__Activity__. Extract all lines from the data beneath that include the word "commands".

__Records to process__.
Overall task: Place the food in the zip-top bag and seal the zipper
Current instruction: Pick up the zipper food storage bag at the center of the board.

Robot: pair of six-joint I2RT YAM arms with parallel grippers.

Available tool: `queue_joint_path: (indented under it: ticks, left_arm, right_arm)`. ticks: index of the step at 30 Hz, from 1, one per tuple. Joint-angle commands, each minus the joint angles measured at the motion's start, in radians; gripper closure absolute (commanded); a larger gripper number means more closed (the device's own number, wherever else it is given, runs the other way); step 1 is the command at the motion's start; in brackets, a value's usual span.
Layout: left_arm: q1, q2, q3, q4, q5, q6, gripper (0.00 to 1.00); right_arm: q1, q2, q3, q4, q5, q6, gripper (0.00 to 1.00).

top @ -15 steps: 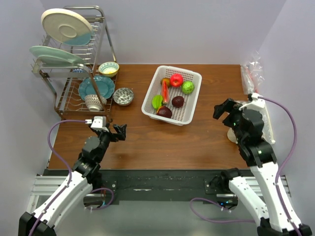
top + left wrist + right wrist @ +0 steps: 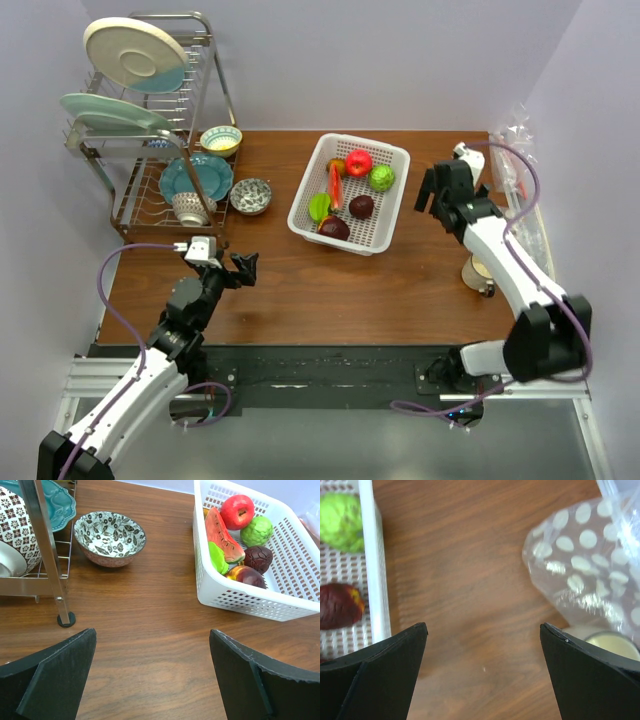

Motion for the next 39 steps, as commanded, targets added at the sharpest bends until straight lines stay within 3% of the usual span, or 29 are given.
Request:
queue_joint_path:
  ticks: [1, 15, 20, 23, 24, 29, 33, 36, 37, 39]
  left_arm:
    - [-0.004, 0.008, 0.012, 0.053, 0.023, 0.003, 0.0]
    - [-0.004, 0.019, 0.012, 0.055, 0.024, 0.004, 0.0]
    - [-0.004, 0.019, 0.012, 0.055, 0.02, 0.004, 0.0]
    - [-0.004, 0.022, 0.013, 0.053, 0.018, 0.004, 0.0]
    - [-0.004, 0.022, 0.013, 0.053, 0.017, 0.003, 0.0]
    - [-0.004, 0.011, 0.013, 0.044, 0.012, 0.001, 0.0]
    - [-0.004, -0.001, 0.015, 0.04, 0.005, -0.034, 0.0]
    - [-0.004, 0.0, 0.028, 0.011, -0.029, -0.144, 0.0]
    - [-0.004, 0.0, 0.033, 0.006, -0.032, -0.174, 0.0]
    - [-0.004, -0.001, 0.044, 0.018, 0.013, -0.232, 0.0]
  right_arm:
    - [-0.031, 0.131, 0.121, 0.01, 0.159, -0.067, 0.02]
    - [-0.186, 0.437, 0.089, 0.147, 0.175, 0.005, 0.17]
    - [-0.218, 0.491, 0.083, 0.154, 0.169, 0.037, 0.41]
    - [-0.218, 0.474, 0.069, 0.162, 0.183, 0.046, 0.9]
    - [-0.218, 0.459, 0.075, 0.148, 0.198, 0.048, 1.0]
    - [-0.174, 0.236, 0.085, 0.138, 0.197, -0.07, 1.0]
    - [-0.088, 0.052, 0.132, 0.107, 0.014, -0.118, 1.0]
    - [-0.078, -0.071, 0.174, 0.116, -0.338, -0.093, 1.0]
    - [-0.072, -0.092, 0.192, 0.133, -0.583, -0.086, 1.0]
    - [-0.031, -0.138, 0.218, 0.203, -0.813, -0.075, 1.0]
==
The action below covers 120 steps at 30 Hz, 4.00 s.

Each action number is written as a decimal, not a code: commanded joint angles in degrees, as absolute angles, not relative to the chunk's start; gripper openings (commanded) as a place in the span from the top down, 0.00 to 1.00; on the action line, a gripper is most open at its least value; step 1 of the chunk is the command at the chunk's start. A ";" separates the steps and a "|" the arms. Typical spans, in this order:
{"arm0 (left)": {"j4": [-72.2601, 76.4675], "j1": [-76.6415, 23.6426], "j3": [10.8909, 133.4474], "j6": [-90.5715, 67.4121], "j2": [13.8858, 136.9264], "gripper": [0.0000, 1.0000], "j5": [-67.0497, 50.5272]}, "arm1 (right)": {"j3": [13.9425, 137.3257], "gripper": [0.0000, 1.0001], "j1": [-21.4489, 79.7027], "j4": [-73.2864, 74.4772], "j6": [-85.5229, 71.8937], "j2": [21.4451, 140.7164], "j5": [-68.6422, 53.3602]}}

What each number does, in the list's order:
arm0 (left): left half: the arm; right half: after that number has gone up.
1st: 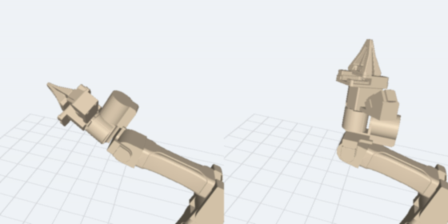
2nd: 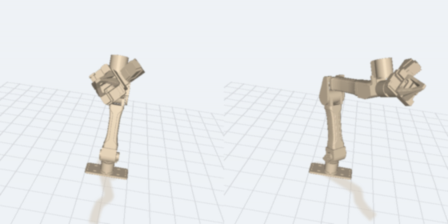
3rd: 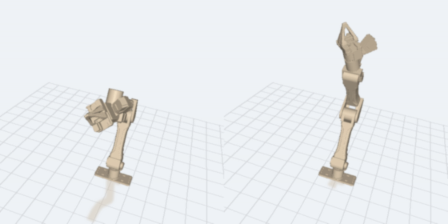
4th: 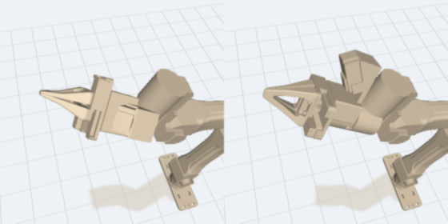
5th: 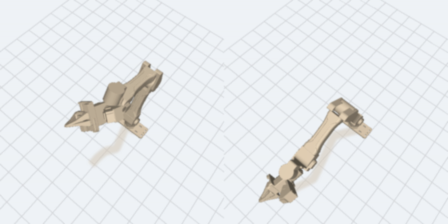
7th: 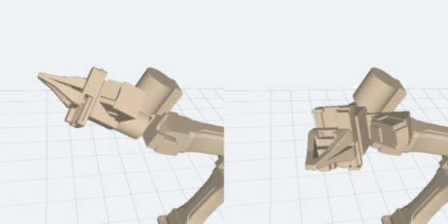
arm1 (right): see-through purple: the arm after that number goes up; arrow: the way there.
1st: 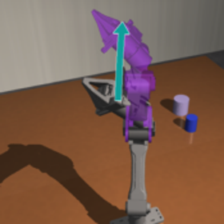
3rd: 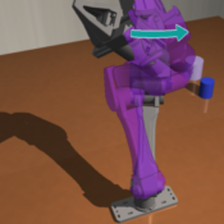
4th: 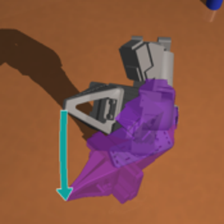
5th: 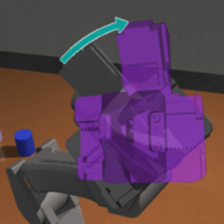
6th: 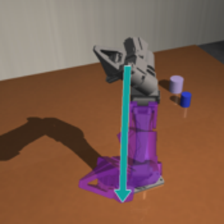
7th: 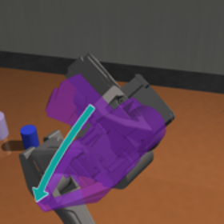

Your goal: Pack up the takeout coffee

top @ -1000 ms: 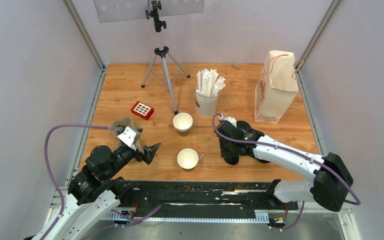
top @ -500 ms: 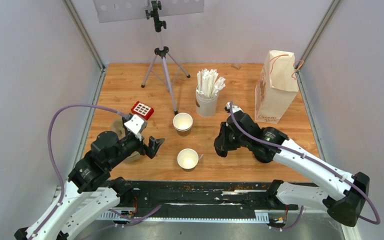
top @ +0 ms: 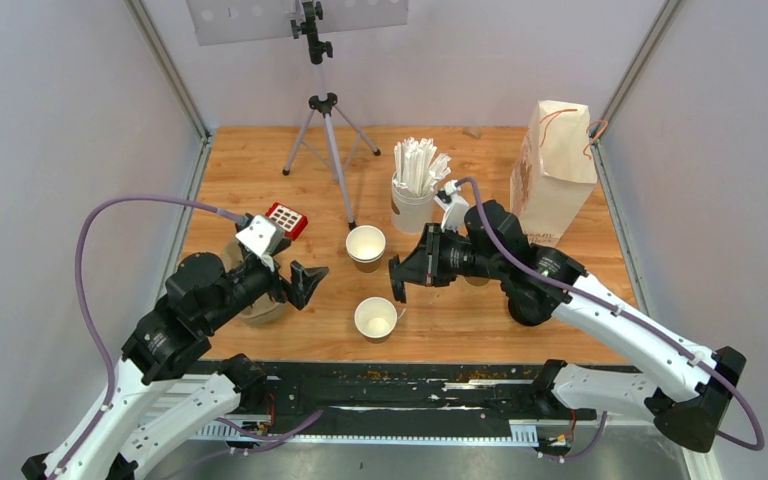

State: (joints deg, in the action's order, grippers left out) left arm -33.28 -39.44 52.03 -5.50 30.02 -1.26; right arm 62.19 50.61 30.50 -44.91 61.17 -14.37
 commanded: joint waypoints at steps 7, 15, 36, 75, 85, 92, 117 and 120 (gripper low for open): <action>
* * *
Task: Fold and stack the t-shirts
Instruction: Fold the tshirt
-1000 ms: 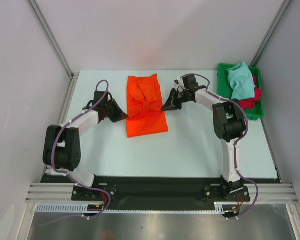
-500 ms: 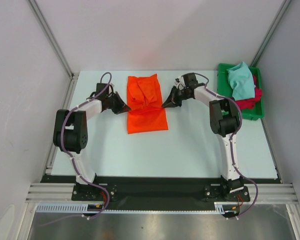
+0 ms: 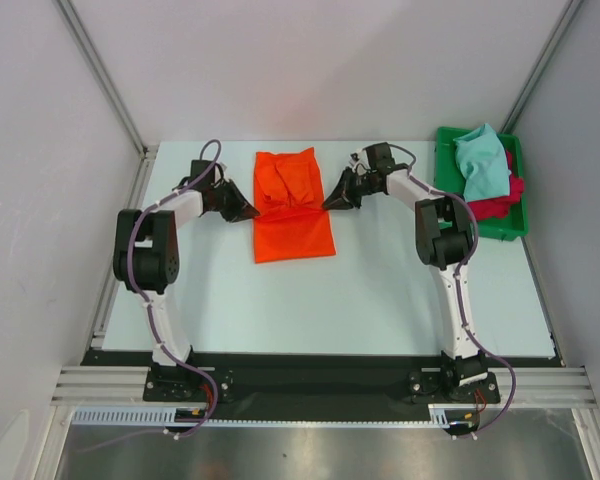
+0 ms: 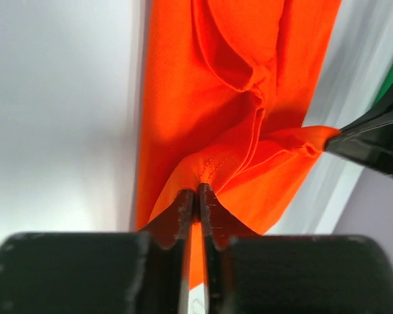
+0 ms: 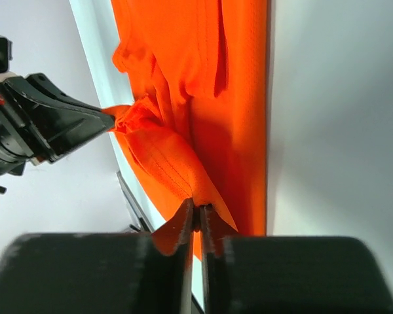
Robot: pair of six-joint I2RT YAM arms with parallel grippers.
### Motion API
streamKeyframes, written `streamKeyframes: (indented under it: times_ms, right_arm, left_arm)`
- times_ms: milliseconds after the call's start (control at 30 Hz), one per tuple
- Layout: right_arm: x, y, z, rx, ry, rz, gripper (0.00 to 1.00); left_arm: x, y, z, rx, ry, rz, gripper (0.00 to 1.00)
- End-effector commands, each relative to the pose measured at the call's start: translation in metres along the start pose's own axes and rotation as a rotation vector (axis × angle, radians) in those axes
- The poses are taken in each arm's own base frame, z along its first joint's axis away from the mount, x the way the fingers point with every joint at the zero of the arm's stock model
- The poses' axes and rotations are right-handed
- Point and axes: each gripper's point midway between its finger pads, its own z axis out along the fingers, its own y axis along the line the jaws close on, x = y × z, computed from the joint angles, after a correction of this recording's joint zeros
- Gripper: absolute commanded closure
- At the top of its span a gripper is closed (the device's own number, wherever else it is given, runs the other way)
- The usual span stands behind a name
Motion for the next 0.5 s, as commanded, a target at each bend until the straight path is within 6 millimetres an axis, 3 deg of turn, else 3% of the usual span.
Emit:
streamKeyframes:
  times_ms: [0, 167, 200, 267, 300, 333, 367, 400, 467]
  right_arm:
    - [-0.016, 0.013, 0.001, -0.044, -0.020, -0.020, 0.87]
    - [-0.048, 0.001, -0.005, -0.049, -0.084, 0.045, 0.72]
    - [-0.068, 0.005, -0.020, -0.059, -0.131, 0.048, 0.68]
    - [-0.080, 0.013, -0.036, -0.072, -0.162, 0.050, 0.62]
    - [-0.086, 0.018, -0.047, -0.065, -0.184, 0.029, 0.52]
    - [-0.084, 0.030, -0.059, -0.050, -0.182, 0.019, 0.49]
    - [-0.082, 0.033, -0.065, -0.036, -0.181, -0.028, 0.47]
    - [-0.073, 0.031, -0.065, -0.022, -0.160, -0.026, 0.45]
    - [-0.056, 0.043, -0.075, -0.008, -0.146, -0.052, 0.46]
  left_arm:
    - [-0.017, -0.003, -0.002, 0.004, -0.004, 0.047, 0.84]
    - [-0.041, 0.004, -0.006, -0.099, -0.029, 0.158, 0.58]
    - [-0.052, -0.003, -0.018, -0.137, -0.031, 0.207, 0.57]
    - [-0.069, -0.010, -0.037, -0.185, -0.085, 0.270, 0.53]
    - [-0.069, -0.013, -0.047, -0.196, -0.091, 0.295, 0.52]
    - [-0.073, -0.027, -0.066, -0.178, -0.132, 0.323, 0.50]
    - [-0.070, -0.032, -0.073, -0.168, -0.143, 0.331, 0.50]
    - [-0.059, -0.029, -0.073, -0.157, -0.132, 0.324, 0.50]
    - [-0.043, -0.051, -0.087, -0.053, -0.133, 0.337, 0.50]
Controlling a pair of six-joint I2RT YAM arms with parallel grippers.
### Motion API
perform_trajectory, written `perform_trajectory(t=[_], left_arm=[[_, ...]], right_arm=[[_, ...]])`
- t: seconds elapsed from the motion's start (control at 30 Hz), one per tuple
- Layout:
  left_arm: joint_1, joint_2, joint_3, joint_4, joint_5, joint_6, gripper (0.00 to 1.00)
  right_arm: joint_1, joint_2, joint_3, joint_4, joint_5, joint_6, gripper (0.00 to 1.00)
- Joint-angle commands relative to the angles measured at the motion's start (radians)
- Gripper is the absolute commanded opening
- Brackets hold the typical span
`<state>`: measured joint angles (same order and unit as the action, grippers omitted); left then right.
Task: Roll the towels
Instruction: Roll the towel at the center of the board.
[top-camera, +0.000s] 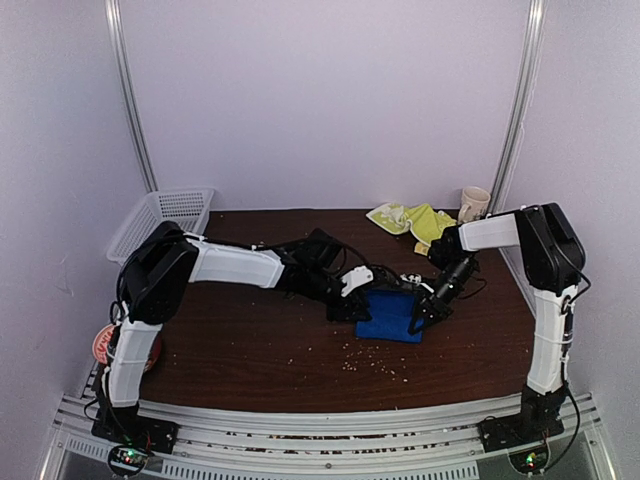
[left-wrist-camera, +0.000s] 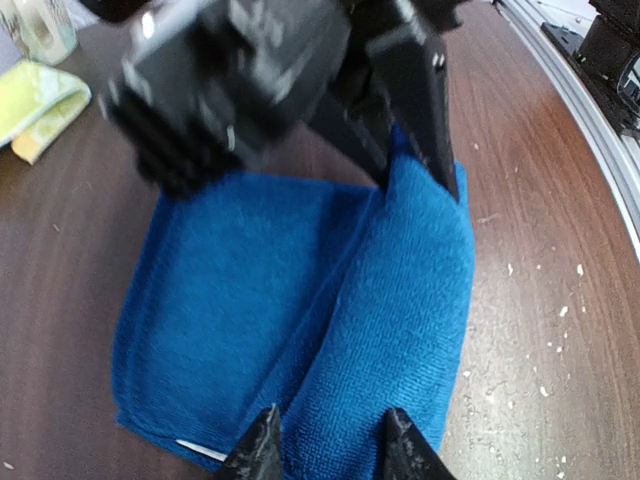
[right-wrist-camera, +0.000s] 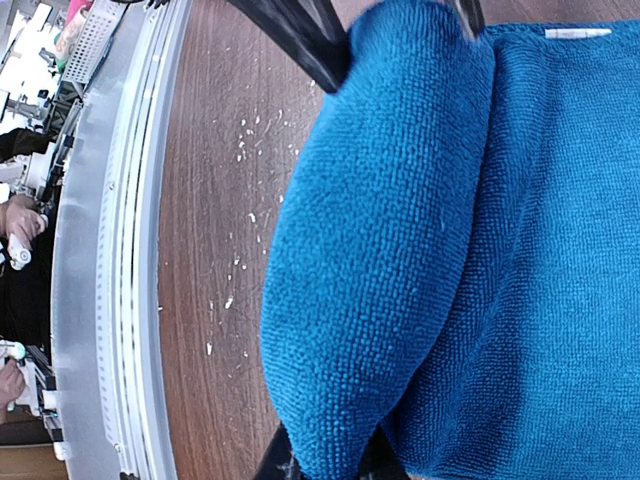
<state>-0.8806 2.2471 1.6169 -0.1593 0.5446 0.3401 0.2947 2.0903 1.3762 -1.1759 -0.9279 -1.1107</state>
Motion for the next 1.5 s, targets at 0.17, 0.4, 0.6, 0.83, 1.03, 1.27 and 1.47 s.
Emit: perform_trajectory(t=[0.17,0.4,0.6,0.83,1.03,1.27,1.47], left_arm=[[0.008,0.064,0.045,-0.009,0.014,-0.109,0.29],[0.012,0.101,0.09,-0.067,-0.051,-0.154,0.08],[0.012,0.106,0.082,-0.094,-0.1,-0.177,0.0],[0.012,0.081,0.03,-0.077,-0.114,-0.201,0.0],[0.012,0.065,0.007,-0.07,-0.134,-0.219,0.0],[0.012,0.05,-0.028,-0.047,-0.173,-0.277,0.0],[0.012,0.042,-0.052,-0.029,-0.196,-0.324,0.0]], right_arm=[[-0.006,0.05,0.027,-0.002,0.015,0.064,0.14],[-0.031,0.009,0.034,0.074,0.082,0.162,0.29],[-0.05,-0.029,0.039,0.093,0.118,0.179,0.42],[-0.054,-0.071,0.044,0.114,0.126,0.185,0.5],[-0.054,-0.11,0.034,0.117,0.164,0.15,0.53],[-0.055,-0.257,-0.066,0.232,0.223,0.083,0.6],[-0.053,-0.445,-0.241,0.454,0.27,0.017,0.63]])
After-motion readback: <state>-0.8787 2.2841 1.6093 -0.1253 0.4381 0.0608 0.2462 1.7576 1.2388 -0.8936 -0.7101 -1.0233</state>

__Answer space__.
Available tool: `queue_joint_path: (indented under it: ticks, left_arm, right_arm)`. ticks: index of the step at 30 Hz, from 1, one per tuple. Joint-angle commands, each minus the joint angles measured at the motion's start, in radians; gripper closure absolute (commanded); a larger gripper number means more closed (the device's own number, wherever else it is given, runs the other way); step 1 is the command at the motion's start; in brackets, a value's usual span.
- End-effector commands, each relative to the pose measured at the call's start: translation in metres along the start pose's own axes and rotation as a rotation vector (axis × angle, radians) in those axes
- Joint-angle commands relative to the angles measured at the motion's start (radians)

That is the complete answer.